*WHAT IS NEEDED*: Using the records below, write out again exactly the lines that begin at the line containing "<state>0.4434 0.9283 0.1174" and end at the line containing "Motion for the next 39", and no other lines.

*RECORD EXCERPTS*:
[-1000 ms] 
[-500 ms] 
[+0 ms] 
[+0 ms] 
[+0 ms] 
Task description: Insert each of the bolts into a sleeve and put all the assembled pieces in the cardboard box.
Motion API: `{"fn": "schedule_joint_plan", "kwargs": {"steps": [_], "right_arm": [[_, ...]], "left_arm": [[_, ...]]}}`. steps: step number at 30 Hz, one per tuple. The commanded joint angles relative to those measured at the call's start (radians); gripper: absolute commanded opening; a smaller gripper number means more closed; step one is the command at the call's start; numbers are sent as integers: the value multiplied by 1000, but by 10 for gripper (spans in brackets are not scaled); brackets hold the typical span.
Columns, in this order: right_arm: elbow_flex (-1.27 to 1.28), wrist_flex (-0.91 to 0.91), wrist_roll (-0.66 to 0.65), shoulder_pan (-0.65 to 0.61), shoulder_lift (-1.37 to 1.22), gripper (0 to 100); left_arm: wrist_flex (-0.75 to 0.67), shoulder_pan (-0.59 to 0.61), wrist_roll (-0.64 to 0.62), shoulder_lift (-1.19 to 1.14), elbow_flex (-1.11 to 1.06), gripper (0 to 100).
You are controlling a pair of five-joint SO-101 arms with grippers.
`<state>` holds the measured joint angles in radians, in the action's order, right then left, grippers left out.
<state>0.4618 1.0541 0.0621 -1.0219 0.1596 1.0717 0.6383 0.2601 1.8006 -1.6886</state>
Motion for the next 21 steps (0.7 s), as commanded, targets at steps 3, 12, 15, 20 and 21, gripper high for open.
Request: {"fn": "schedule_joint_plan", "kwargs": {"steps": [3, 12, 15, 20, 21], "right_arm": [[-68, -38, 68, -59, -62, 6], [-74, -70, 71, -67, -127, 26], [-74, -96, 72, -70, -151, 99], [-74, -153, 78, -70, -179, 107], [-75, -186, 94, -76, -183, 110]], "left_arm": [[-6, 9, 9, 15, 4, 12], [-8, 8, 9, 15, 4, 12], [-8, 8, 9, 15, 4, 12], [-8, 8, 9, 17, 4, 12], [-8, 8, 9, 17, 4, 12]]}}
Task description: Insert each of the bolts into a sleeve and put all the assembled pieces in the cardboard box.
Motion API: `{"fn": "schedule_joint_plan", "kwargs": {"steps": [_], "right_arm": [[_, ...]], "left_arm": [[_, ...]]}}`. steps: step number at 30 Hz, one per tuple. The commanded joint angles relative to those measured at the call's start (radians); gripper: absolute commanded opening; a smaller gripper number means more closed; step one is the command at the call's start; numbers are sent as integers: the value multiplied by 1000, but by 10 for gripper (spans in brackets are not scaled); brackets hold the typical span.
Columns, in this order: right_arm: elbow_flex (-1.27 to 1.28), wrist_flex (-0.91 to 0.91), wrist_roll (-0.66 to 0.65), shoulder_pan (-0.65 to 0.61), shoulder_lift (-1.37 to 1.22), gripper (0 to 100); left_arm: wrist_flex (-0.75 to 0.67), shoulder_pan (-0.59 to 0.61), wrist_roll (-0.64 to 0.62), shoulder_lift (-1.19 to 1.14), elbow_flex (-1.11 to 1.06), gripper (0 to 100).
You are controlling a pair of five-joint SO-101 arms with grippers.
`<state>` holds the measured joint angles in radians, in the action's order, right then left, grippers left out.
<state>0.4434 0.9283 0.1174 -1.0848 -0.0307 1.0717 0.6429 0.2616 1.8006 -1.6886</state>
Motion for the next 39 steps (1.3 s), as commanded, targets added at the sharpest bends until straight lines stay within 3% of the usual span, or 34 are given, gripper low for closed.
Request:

*SOLUTION TO THIS PROBLEM*:
<state>0.4434 0.9283 0.1174 -1.0848 -0.0307 1.0717 0.6429 0.2616 1.8006 -1.6886</state>
Motion for the next 39 steps (1.3 s), as commanded, targets added at the sharpest bends until straight lines stay within 3% of the usual span, or 34 are given, gripper low for closed.

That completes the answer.